A conscious leader gives feedback in appropriate settings. If there is a problem, they will take an employee aside and have a private meeting with them. They leverage the situation as a learning opportunity for all sides involved, providing a safe and trusting environment in which it is easier to admit, look at and talk about failures and areas for improvement. Employees will never feel like they have to look over their shoulder to avoid being blamed or humiliated in front of others. Instead, they’ll have the resources they need to do their jobs in the best ways possible, and they’ll feel motivated through good communication and conscious leadership.

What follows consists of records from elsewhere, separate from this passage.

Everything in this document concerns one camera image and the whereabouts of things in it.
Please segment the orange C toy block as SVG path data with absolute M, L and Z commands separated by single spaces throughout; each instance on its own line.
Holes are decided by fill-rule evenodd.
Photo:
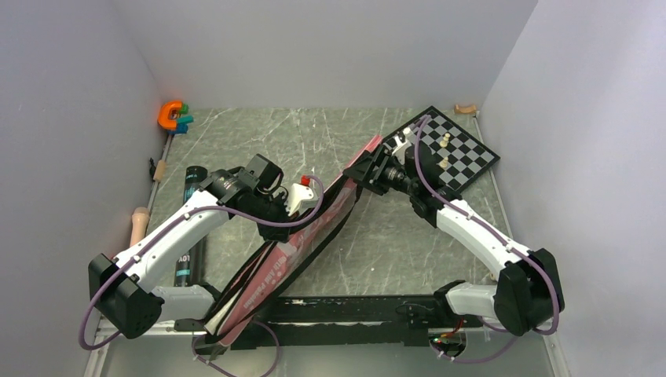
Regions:
M 180 110 L 183 104 L 180 100 L 166 102 L 159 110 L 157 123 L 164 130 L 175 131 L 177 129 L 177 119 L 180 117 Z

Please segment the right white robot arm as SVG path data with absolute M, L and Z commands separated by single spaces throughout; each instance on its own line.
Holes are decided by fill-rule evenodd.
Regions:
M 475 316 L 498 320 L 516 336 L 556 332 L 565 303 L 554 255 L 529 249 L 482 218 L 441 180 L 442 165 L 423 142 L 408 142 L 364 151 L 343 174 L 377 195 L 403 192 L 419 217 L 461 243 L 495 276 L 494 285 L 456 280 L 435 291 L 439 324 Z

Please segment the black white chessboard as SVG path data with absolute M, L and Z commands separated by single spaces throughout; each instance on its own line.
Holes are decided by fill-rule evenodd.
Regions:
M 449 188 L 458 193 L 463 192 L 500 161 L 499 155 L 434 106 L 428 107 L 384 137 L 384 144 L 394 148 L 393 137 L 396 133 L 405 127 L 410 127 L 416 132 L 417 121 L 425 115 L 430 117 L 430 122 L 423 128 L 422 141 L 430 148 L 437 161 L 448 157 L 448 166 L 443 169 L 439 180 Z M 450 133 L 451 138 L 448 146 L 442 148 L 440 140 L 445 133 Z

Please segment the small wooden brush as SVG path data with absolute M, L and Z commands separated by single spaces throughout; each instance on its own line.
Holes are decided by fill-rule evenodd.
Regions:
M 149 159 L 148 172 L 154 182 L 162 181 L 166 166 L 167 163 L 164 159 L 160 159 L 157 162 L 153 158 Z

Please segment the pink racket bag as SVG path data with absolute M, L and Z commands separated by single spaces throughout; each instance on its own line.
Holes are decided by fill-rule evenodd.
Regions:
M 206 342 L 231 346 L 254 316 L 274 302 L 337 236 L 363 189 L 340 174 L 326 189 L 314 218 L 290 231 L 285 243 L 267 242 L 223 290 L 222 307 L 206 324 Z

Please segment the wooden arch block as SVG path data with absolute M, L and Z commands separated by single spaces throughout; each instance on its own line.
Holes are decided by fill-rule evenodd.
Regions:
M 454 106 L 454 112 L 460 115 L 476 115 L 478 112 L 478 107 L 475 104 L 470 104 L 470 105 L 456 104 Z

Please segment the blue green toy blocks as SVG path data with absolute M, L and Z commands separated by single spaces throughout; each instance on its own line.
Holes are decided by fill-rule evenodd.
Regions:
M 175 131 L 167 131 L 167 133 L 175 134 L 186 134 L 188 132 L 189 125 L 194 121 L 192 115 L 189 114 L 189 106 L 184 103 L 182 109 L 180 110 L 180 117 L 177 119 L 177 129 Z

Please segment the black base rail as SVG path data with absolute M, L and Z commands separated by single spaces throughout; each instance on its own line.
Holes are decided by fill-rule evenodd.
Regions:
M 284 296 L 242 327 L 231 350 L 259 346 L 401 344 L 427 346 L 454 328 L 480 328 L 473 316 L 444 313 L 432 295 Z

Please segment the white chess piece upper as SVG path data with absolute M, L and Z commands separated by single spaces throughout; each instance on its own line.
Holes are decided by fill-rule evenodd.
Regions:
M 451 134 L 450 133 L 445 133 L 443 138 L 440 140 L 440 146 L 442 148 L 446 148 L 449 144 L 450 138 L 451 138 Z

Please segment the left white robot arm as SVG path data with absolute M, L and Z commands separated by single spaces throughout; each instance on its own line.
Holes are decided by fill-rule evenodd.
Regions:
M 285 240 L 285 200 L 268 196 L 282 176 L 282 170 L 260 154 L 245 167 L 212 172 L 183 207 L 143 240 L 114 258 L 99 254 L 89 263 L 90 308 L 99 310 L 127 339 L 165 320 L 194 319 L 207 330 L 219 328 L 226 309 L 215 301 L 217 293 L 200 285 L 162 287 L 161 276 L 236 215 L 257 222 L 266 239 Z

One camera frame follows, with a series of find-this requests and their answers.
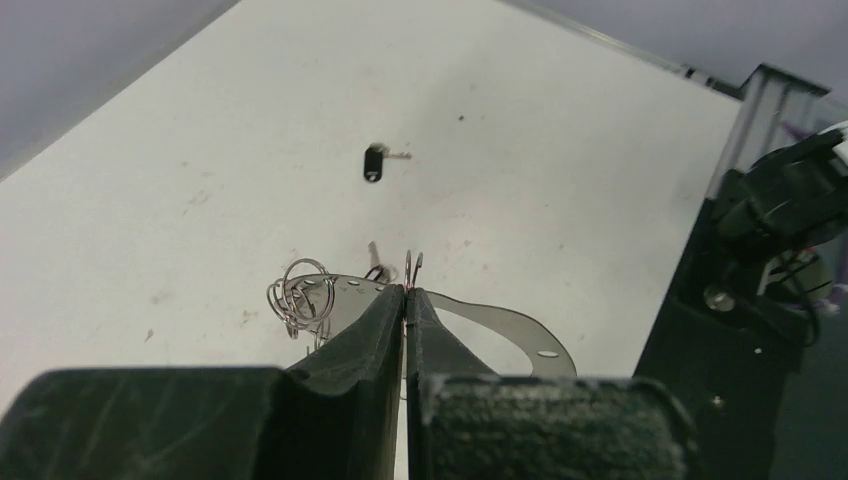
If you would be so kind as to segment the small key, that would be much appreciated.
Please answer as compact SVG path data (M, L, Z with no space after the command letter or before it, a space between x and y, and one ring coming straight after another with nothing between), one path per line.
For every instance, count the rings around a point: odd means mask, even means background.
M370 258L370 268L365 274L365 278L382 284L393 283L398 277L398 270L396 267L384 263L381 260L378 246L375 241L371 241L368 244L368 253Z

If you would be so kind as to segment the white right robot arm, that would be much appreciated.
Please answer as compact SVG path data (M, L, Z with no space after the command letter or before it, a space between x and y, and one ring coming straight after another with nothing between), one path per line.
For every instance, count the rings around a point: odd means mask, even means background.
M847 126L719 177L635 373L690 415L711 479L847 475Z

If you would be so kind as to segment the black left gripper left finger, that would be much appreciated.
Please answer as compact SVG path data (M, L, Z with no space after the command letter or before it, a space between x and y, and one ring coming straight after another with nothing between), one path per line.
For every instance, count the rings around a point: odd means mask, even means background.
M46 372L1 422L5 479L389 479L404 290L287 369Z

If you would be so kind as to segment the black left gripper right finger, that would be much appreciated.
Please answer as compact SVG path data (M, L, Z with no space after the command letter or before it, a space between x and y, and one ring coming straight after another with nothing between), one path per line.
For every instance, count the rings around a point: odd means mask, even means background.
M500 376L439 319L406 304L412 479L699 479L694 426L660 383Z

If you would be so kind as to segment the metal ring plate with keyrings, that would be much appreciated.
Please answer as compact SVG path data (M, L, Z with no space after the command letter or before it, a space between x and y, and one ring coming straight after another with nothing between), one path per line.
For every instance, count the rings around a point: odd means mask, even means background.
M289 336L311 334L311 350L316 351L356 322L389 284L367 280L365 275L332 273L315 259L300 258L268 286L266 298L286 325ZM456 315L515 345L528 357L533 375L577 374L564 345L538 320L507 308L469 303L434 291L427 296L437 313Z

Leading from a Place of Fear Is Not Sustainable
As we mentioned, leaders who choose to humiliate and/or blame their employees usually do it because they lack self-confidence. Like schoolyard bullies, they will try to intimidate employees into respecting them. However, fear and respect are not the same and should not be treated the same.
You will get much more sustainable respect from your employees by being accountable for your own actions and responsibilities and by treating them with respect, as well. You’ll also foster more communication and a more dynamic and productive company culture and work environment. To do this, though, you must be confident in your own conscious leadership skills. You must trust your employees to do their jobs, and you must be able to maintain open dialogues with them about how you can best facilitate them.
As Brené Brown mentions in one of her fabulous books and TED talks, the last thing we want to show is our own vulnerability and the one thing we want to see in others is their vulnerability. As a conscious leader we take ownership of our life and therefore take responsibility for our actions. For that to be true and embodied by our actions, we need to also own our failures. We see these moments as another opportunity for cultivating consciousness. As a result we build trust and confidence in our colleagues who will be encouraged by our vulnerability.